Rino Abad, DOE director for the Oil Industry Management Bureau, said the decline in world oil prices will likely to offset the impact ofthe peso’s depreciation against the US greenback.
From June 27 to July 1, the Philippine peso depreciated week-on-week against the US dollar by P0.56 to P54.97 from P54.41 the previous week.
The peso further depreciated to P56.06 versus the US dollar on Thursday.
Abad attributed the drop in world oil prices to ongoing concerns over US interest rate hikes.
Meanwhile, concerns of a slowdown in global economic demand also affected oil prices.
The DOE said world oil prices remained volatile amid concerns of supply tightness and recession fears.
On July 5, the oil companies cut diesel prices by P3 a liter and kerosene by P3.40 a liter. Gasoline prices did not move.
These adjustments brought net increases of P42.90 per liter for diesel, P36.35 per liter for kerosene and P30 per liter for gasoline since the start of the year.
President Ferdinand Marcos Jr. met with key Energy officials Thursday to address the continued rise in oil prices.
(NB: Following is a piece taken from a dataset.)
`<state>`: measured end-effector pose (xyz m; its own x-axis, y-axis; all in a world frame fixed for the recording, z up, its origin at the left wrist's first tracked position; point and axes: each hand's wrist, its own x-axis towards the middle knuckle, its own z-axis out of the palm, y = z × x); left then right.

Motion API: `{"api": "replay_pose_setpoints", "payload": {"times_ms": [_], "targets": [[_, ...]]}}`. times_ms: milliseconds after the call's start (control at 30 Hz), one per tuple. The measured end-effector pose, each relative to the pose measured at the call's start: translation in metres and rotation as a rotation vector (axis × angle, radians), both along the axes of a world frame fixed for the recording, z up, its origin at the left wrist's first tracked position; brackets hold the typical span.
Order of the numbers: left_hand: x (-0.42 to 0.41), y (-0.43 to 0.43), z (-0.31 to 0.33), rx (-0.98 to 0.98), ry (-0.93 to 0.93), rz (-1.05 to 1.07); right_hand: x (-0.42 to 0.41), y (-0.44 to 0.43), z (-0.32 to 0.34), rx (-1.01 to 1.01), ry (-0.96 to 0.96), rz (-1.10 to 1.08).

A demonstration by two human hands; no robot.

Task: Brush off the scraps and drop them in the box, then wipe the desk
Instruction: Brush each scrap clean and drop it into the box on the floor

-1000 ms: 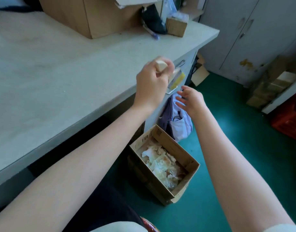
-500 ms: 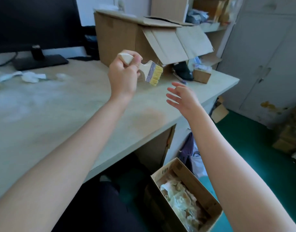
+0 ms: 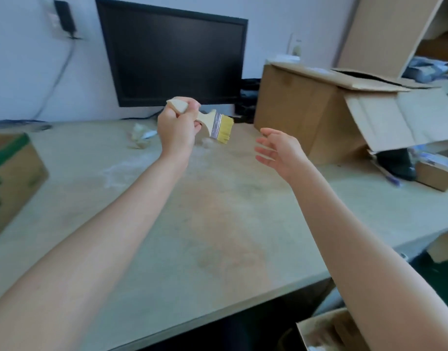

No details of the meeting were released, however.
The meeting came two days after Marcos said he planned to expand the coverage of the government’s fuel subsidy to public transport operators and drivers by including tricycle drivers.
The Department of the Interior and Local Government (DILG) earlier announced that over 600,000 tricycle drivers nationwide will be receiving a fuel subsidy.
The Land Transportation Franchising and Regulatory Board (LTFRB) began releasing cash subsidies for other public transport operators and drivers in March.
The President has yet to name an Energy secretary.
Also on Thursday, Senator Sherwin Gatchalian expressed reservations about suspending the excise tax on oil products to cushion the effects of skyrocketing fuel prices brought about by the Russian invasion of Ukraine.
Gatchalian said the government stands to lose P160 billion in revenue if the excise tax on fuel is suspended.
“We really need to study the proposal carefully because if we look at the news, it seems that there is no end to the situation in Ukraine,” he said.
Senator Grace Poe has refiled a bill seeking to amend the National Internal Revenue Code (NIRC) and providing rules for the automatic suspension of the excise tax on gasoline and diesel.
Under her proposal, the collection of excise taxes on gasoline and diesel will be automatically suspended when the average Dubai crude oil prices based on the Mean of Platts Singapore exceeds $80 per barrel over a period of three months.
She said the suspension of excise tax will immediately bring down the cost of gasoline by P10 per liter and diesel by P6 per liter.
“Taking off P6 from the price of diesel per liter during critical times can help our drivers ply their routes again. At the same time, it will lower the cost of transporting goods,” she said.
Senator Aquilino Pimentel III has also filed a bill to suspend the imposition of the value-added tax on fuel.